**Source material**
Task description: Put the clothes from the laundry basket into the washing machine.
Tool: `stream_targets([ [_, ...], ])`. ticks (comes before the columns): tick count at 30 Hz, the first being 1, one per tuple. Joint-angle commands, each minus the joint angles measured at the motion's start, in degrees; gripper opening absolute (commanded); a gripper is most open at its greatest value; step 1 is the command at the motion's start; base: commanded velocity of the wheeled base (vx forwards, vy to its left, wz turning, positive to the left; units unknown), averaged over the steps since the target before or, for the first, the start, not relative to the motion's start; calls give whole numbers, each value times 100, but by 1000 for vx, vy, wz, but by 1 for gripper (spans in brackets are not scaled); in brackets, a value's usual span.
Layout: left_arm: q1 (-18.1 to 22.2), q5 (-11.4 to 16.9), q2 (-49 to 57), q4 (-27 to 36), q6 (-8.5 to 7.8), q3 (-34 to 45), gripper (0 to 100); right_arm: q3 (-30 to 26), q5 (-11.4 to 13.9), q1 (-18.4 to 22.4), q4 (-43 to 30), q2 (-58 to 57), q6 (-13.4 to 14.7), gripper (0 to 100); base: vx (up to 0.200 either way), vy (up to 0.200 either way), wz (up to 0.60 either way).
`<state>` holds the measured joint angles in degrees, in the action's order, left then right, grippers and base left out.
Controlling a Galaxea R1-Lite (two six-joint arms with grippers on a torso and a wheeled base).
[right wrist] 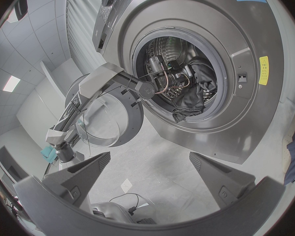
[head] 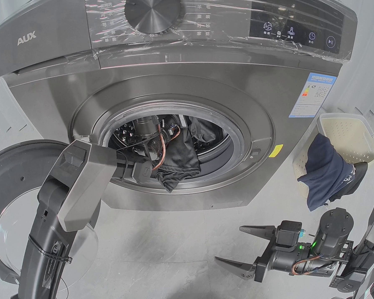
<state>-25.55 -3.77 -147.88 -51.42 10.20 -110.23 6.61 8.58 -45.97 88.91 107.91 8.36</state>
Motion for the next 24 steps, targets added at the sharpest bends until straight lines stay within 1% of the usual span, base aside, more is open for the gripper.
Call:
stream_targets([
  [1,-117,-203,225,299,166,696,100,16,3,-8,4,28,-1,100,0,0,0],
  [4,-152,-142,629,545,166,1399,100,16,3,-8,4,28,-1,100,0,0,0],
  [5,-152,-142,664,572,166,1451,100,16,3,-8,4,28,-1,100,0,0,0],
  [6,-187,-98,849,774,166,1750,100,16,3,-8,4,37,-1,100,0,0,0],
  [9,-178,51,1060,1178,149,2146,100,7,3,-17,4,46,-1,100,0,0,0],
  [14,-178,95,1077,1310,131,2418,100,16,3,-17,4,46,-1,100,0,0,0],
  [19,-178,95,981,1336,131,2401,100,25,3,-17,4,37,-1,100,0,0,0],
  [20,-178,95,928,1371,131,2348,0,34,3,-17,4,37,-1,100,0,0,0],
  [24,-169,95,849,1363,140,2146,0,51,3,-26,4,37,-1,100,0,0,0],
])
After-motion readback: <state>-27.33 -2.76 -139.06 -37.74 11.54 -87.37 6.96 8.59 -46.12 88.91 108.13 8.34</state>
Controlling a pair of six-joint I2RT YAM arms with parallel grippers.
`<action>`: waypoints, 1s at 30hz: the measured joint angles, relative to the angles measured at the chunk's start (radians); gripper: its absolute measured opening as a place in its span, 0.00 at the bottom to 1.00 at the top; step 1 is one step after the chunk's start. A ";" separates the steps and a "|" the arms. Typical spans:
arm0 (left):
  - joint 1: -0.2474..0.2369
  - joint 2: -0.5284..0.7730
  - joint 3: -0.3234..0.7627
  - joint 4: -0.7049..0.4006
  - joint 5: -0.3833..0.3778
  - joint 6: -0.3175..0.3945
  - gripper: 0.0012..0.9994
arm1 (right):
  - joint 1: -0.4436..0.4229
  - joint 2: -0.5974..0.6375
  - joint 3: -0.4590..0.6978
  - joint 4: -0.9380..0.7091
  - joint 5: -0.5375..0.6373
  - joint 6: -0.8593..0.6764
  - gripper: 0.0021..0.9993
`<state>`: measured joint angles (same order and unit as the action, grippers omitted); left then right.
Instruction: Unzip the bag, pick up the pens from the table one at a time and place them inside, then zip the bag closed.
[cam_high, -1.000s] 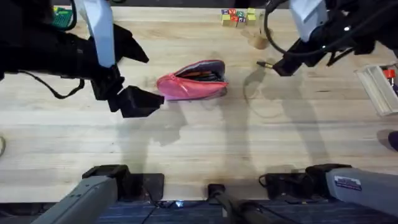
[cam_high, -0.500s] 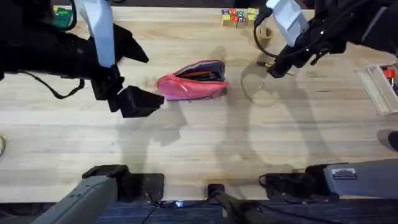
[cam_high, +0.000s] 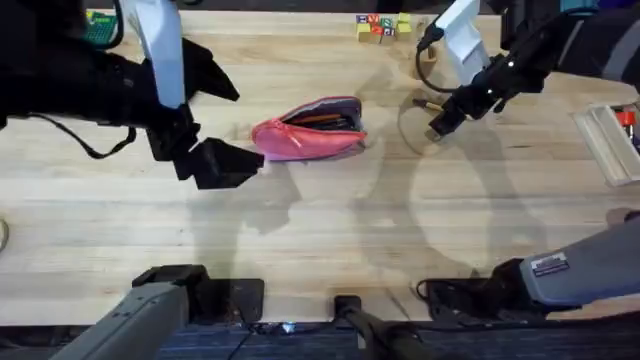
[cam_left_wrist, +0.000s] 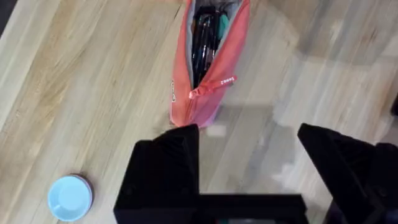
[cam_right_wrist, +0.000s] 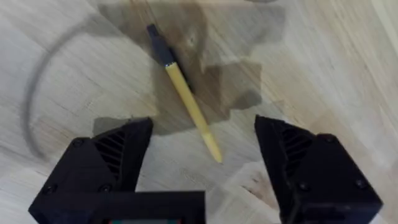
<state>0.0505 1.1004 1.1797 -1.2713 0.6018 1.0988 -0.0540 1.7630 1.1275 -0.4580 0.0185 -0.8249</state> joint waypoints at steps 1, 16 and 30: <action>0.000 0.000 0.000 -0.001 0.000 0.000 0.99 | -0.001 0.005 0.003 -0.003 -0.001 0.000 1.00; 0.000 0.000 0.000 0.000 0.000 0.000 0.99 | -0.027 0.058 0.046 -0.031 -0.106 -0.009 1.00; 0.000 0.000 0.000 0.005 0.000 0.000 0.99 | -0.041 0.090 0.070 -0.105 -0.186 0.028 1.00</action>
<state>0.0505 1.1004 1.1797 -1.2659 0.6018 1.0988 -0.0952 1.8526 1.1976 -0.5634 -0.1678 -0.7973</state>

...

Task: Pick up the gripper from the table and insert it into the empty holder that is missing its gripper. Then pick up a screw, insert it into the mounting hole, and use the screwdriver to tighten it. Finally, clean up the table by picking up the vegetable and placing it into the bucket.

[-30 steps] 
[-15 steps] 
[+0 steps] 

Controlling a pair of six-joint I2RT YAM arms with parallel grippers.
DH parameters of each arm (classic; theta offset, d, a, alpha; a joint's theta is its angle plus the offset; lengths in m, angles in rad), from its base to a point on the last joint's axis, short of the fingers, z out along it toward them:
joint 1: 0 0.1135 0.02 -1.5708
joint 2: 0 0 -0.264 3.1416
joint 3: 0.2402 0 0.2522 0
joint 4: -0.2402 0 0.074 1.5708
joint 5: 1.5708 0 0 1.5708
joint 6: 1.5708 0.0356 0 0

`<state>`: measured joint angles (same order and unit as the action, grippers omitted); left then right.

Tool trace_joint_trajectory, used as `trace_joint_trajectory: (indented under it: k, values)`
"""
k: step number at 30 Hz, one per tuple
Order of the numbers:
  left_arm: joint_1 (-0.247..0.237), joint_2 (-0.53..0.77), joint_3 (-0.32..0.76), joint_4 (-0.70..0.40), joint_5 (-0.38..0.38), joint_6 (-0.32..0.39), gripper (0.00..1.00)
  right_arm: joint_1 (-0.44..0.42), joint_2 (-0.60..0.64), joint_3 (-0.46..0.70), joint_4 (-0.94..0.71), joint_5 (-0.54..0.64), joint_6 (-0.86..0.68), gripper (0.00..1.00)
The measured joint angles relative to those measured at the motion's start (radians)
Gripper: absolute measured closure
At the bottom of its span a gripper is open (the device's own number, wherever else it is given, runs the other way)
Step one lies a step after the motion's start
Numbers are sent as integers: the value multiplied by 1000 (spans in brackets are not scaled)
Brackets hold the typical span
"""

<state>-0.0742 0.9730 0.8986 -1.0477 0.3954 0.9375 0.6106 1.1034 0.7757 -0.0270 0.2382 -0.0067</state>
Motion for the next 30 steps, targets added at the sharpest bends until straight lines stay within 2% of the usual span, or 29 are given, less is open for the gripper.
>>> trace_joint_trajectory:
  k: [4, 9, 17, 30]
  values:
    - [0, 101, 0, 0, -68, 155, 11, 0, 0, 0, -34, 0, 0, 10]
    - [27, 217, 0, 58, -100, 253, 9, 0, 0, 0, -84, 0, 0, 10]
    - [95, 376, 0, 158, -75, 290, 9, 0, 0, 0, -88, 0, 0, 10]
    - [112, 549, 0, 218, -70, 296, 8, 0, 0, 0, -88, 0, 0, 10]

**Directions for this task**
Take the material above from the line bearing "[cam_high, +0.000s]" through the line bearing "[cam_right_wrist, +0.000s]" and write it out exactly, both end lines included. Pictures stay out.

**Result of the task**
[cam_high, +0.000s] 
[cam_left_wrist, +0.000s] 
[cam_right_wrist, +0.000s] 

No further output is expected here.